Crypto Tax-Loss Harvesting Calculator

Calculate potential tax savings from harvesting crypto losses. Estimate harvestable losses from underwater positions and the resulting tax savings at your rate.

About the Crypto Tax-Loss Harvesting Calculator

Tax-loss harvesting is a strategy where you sell cryptocurrency positions that have declined in value to realize capital losses. These losses can offset capital gains from other investments, reducing your total tax bill. If your losses exceed your gains, you can deduct up to $3,000 of net capital losses against ordinary income per year, with any remaining losses carried forward to future years.

Unlike stocks, cryptocurrency is not currently subject to the wash sale rule, meaning you can sell a crypto asset at a loss and immediately repurchase the same asset without losing the tax benefit. However, proposed legislation may change this, so stay informed about regulatory developments.

This calculator estimates your total harvestable losses from underwater positions, the tax savings from harvesting, and how much can be used against gains versus ordinary income. Use it to identify optimal times to harvest and estimate your tax benefit. This tool is for educational purposes only and is not tax or financial advice.

Why Use This Crypto Tax-Loss Harvesting Calculator?

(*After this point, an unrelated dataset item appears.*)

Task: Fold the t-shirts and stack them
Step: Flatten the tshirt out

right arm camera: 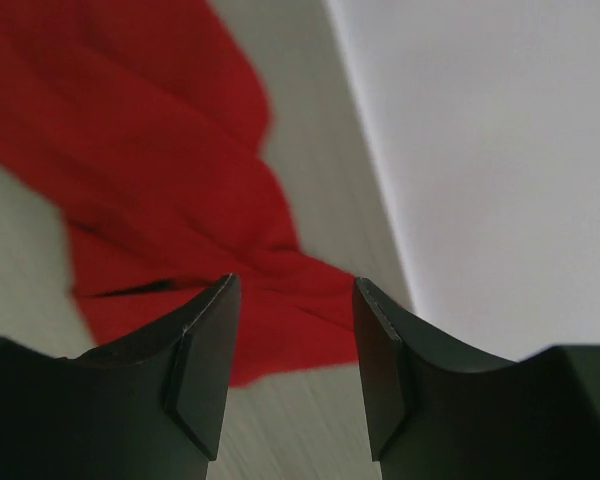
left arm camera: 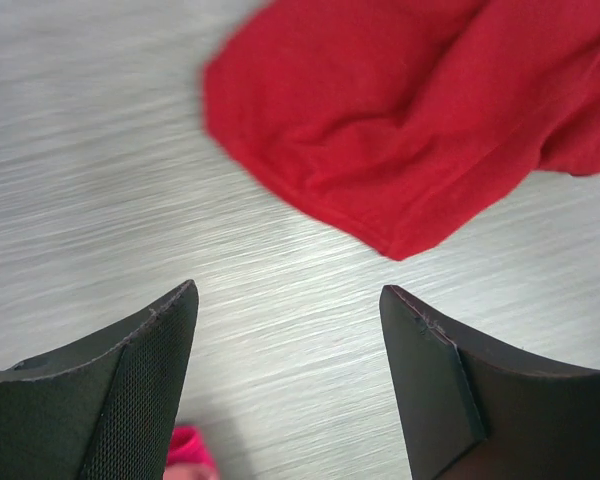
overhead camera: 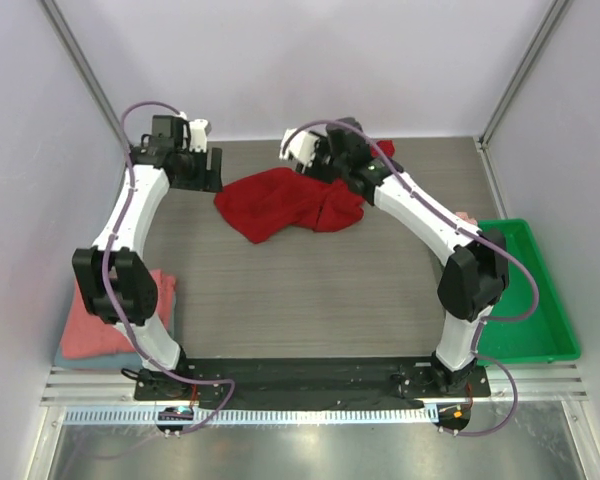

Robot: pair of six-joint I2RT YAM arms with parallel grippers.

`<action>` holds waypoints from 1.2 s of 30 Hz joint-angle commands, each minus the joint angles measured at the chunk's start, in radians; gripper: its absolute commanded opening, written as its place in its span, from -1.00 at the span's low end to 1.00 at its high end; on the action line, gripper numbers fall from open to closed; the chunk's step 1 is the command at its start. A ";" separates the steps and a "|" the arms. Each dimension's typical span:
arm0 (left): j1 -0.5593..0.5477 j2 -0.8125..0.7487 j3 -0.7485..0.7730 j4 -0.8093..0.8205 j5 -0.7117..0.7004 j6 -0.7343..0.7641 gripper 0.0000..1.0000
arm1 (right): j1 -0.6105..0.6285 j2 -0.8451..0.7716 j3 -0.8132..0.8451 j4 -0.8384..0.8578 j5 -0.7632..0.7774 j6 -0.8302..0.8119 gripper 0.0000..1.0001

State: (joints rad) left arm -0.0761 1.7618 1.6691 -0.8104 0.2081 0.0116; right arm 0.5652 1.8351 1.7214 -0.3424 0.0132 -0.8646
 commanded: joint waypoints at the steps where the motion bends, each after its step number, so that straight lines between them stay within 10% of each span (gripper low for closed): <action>1: 0.010 -0.083 -0.043 0.005 -0.096 0.034 0.50 | 0.079 -0.011 -0.066 -0.043 -0.255 -0.010 0.08; 21: 0.056 -0.249 -0.121 -0.015 -0.240 0.111 0.59 | 0.179 0.447 0.198 -0.104 -0.211 -0.157 0.16; 24: 0.062 -0.249 -0.126 -0.012 -0.240 0.108 0.59 | 0.179 0.483 0.228 -0.116 -0.199 -0.149 0.05; 29: 0.072 -0.236 -0.118 -0.003 -0.237 0.102 0.59 | 0.179 0.475 0.265 -0.139 -0.177 -0.148 -0.97; 36: 0.105 -0.217 -0.101 0.022 -0.246 0.074 0.59 | 0.180 0.331 0.411 -0.150 -0.203 -0.126 -0.97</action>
State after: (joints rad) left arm 0.0032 1.5467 1.5475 -0.8349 -0.0200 0.1078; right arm 0.7444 2.3260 2.0094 -0.5117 -0.1772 -1.0096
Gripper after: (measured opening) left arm 0.797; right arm 0.027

Tax-loss harvesting can save hundreds or thousands of dollars in taxes each year. This calculator helps you quantify the exact tax savings before you execute trades. It also shows how harvested losses are applied — first against gains, then up to $3,000 against ordinary income. Real-time recalculation lets you model different market scenarios quickly, so you can act with confidence rather than relying on rough mental estimates.

How to Use This Calculator

  1. Enter the total cost basis of your underwater crypto positions.
  2. Enter the current fair market value of those positions.
  3. Enter your total realized capital gains for the year.
  4. Enter your marginal income tax rate.
  5. Enter your capital gains tax rate.
  6. Review the harvestable loss, gains offset, and total tax savings.

Formula

Harvestable Loss = Cost Basis − Current FMV (for positions where FMV < Basis) Gains Offset = min(Harvestable Loss, Realized Capital Gains) Remaining Loss = Harvestable Loss − Gains Offset Ordinary Income Offset = min(Remaining Loss, $3,000) Tax Savings = (Gains Offset × CG Rate) + (Ordinary Income Offset × Income Tax Rate) Carryforward = Remaining Loss − Ordinary Income Offset

Example Calculation

Result: $1,920 tax savings from $15,000 harvested loss

Harvestable loss = $50,000 − $35,000 = $15,000. It offsets $8,000 in gains: $8,000 × 15% = $1,200 saved. Remaining $7,000: $3,000 offsets ordinary income at 24% = $720 saved. Total savings = $1,920. $4,000 carries forward.

Tips & Best Practices

How Tax-Loss Harvesting Works

You sell crypto positions that are below your cost basis, realizing a capital loss. This loss offsets realized gains, reducing your tax bill. Because crypto isn't subject to the wash sale rule, you can immediately repurchase the same asset.

Maximizing Tax Savings

Harvest throughout the year, not just at year-end. Market dips present opportunities to lock in losses while maintaining your long-term position. Pair harvesting with your overall portfolio rebalancing strategy.

The $3,000 Ordinary Income Deduction

If your harvested losses exceed your capital gains, you can deduct up to $3,000 against ordinary income each year. At a 24% tax rate, that's a guaranteed $720 annual tax savings. Unused losses carry forward indefinitely.

Frequently Asked Questions

What is crypto tax-loss harvesting?

Tax-loss harvesting is selling crypto at a loss to realize a capital loss for tax purposes. The loss offsets capital gains and up to $3,000 of ordinary income. You can repurchase the same crypto immediately since the wash sale rule doesn't currently apply.

Does the wash sale rule apply to crypto?

As of 2025, the wash sale rule does not apply to cryptocurrency because it's classified as property, not a security. You can sell at a loss and immediately rebuy without losing the tax benefit. This may change with future legislation.

How much can I offset with harvested losses?

Harvested losses first offset capital gains dollar-for-dollar with no limit. Any excess losses can offset up to $3,000 of ordinary income per year ($1,500 if married filing separately). Remaining losses carry forward indefinitely.

When should I harvest crypto losses?

Monitor your positions throughout the year and harvest when losses are significant enough to provide meaningful tax savings. Year-end is popular, but mid-year harvesting during market dips can also be strategic.

What is my new cost basis after harvesting?

When you sell and immediately rebuy, your new cost basis is the current market price at time of repurchase. This means future gains start from the lower price, deferring the tax benefit rather than eliminating it entirely.

Can I harvest losses on stablecoins?

Stablecoins designed to maintain a $1 peg rarely have significant losses to harvest. However, if a stablecoin depegs and you sell at a loss, that loss is harvestable. Algorithmic stablecoin failures are a prime example.